From Eugene Zima (ezima@daisy.uwaterloo.ca), Symbolic Computation Group, University of Waterloo:

Have you ever heard about "inner" interval analysis?

Response by Eugene Zima:

(ezima@daisy.uwaterloo.ca), Symbolic Computation Group, University of Waterloo.

The idea is simple. When you do some interval computations, you return an interval [a, b] such that "real (exact) interval value" of an expression [ar, br] is guaranteed to be included in [a, b]. Sometimes when we have good luck [a, b] = [ar, br]; sometimes [a, b] is very pessimistic, but refinement is a very time consuming problem.

Suppose we reverse the problem a little bit, and look for an "inner" interval value, i.e. such an interval value [ai, bi] of the same expression which is

  1. not trivial (ai <> bi), and
  2. guaranteed to be subinterval of [ar, br].
Again when we have good luck [ai, bi] = [ar, br]; when we have bad luck, [ai, bi] is trivial. However, sometimes neither of these situations occurs, and we have a good source of refinement.

The point is that [ai, bi] is as easy to compute as [a, b] (much easier than exact interval [ar, br]), and having both [a, b] and [ai, bi] it is sometimes an easy task to get a good refinement for [ar, br].

Have you ever heard something like this? I would appreciate any information or references.

Eugene Zima

Response by Rob Corless:

(Rob.Corless@uwo.ca), Department of Applied Mathematics, University of Western Ontario.

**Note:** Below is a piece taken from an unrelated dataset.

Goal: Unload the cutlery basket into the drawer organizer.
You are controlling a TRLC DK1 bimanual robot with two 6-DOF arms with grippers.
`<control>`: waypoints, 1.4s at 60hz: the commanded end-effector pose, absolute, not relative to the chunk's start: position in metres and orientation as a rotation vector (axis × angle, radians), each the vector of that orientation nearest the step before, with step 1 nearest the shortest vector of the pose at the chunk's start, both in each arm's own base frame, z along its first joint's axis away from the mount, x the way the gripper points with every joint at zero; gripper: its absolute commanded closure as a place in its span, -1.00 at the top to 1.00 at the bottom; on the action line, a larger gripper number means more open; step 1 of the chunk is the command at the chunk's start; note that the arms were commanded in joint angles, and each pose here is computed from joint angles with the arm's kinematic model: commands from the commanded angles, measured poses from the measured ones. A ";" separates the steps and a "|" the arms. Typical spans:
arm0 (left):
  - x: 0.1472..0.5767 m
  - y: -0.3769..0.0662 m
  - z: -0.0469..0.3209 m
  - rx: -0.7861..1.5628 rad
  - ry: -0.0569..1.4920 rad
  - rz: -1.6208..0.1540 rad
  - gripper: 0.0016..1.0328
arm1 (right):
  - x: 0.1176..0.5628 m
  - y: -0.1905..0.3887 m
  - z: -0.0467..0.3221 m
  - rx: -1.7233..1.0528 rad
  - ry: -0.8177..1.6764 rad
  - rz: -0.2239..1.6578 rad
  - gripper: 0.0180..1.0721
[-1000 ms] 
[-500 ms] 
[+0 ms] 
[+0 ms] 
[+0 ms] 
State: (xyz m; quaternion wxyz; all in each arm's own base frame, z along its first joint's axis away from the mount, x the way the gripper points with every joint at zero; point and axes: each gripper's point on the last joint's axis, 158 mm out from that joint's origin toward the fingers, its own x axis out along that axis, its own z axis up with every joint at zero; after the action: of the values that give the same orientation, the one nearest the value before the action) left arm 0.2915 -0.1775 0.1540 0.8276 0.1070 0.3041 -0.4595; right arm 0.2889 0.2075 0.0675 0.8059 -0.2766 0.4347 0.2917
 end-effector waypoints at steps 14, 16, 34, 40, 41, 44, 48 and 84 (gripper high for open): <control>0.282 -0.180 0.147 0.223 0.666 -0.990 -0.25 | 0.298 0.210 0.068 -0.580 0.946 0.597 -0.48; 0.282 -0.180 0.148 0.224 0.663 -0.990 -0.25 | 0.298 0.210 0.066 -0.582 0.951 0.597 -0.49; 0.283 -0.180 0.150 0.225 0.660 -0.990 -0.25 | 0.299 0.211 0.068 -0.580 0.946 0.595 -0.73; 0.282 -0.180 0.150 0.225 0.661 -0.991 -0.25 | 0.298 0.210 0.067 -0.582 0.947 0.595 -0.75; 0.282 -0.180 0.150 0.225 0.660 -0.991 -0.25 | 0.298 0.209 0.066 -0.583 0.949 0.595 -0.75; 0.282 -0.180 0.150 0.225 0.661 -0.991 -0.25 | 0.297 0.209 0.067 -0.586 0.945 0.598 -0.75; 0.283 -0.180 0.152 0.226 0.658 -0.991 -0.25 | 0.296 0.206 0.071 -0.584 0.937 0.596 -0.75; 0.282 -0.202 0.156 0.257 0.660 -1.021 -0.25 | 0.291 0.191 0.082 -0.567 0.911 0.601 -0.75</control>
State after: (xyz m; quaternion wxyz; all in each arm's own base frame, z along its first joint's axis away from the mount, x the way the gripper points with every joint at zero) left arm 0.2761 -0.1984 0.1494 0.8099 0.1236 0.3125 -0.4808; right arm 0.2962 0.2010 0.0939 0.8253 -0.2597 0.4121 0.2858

You explain it very clearly. I had heard of it before but never really used it.

Rob Corless

Response by George Corliss:

(georgec@mscs.mu.edu), Department of Mathematics, Statistics, and Computer Science, Marquette University.

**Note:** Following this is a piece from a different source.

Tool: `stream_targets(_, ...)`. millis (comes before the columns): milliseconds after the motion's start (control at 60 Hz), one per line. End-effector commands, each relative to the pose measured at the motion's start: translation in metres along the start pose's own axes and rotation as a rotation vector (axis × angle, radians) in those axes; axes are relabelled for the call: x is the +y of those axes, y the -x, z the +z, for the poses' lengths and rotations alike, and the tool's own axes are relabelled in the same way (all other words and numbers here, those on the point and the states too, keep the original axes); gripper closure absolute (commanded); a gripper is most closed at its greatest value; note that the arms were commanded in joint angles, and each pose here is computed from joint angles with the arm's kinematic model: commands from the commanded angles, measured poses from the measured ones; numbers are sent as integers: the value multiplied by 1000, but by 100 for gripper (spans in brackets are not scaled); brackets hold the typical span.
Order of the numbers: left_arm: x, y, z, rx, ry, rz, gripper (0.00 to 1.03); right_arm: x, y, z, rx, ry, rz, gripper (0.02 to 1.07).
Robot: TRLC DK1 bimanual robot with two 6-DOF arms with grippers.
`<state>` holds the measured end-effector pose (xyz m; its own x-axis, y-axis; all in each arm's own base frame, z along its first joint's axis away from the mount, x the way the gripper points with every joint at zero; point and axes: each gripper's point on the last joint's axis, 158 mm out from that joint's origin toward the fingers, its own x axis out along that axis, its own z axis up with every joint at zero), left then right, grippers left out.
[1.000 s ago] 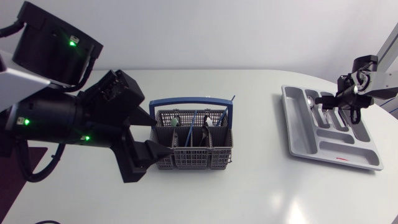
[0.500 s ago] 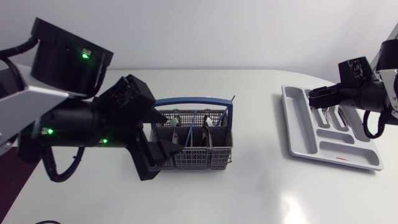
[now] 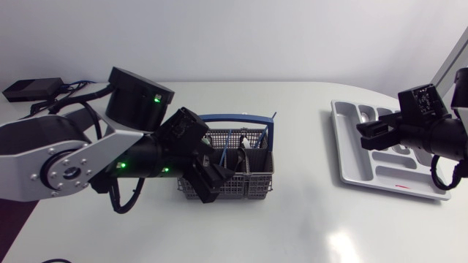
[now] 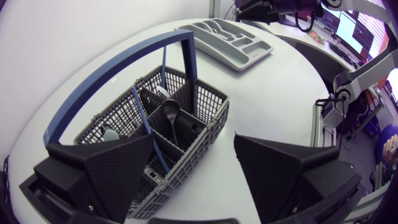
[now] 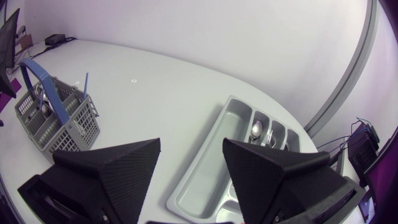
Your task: Sort the cutlery from the basket into the organizer compartments.
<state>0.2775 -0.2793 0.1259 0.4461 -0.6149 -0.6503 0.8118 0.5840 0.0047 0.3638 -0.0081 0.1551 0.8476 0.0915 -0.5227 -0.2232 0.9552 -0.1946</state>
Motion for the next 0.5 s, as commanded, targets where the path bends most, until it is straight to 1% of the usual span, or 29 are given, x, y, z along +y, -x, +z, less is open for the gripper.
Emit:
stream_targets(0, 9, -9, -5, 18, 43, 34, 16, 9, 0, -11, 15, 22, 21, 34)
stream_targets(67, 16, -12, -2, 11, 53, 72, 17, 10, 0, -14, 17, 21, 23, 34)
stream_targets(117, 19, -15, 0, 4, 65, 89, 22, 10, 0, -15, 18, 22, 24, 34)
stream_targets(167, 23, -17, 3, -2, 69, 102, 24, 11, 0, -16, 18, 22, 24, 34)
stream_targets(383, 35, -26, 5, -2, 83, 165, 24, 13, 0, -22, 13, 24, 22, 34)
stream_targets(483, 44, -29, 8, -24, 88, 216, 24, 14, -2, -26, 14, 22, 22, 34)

I can point you to authors, but not to specific papers.

  1. Linear systems. Sergey Shary (shary@ict.nsc.ru) has written several articles applying and generalizing the concept of inner enclosures to systems of linear equations. I am not familiar with all his papers on the topic, but I think at least a couple have appeared in Interval Computations / Reliable Computing. Sergey distinguishes "for all" from "there exists".
  2. Variants of interval arithmetic. Svetoslav Markov (smarkov@iph.bio.acad.bg) has written many papers about various extensions of interval arithmetic. If I remember correctly, one of his applications was doing computations that could result in inner enclosures.
  3. Ordinary differential equations. Rudolf Lohner (Rudolf.Lohner@math.uni-karlsruhe.de) in his thesis, and I think in some articles, applied similar ideas to enclosure methods for ordinary differential equations. One of his ideas was to use the difference between the inner and the outer enclosure as a possible step size control.

    Martin Berz (berz@pilot.msu.edu ) may have used similar ideas, too.

There are probably others, but those are three I know.

George Corliss

Response by Sergey P. Shary:


Yes, these are the following papers:

S.P. Shary, Algebraic approach to the interval linear static identification, tolerance and control problems, or One more application of Kaucher arithmetic, Reliable Computing, Vol. 2 (1996), # 1, pp. 3--33.

S.P. Shary, Algebraic solutions to interval linear equations and their applications, in: Numerical Methods and Error Bounds, G. Alefeld and J. Herzberger, eds. Berlin, Akademie Verlag, 1996, pp.224--233.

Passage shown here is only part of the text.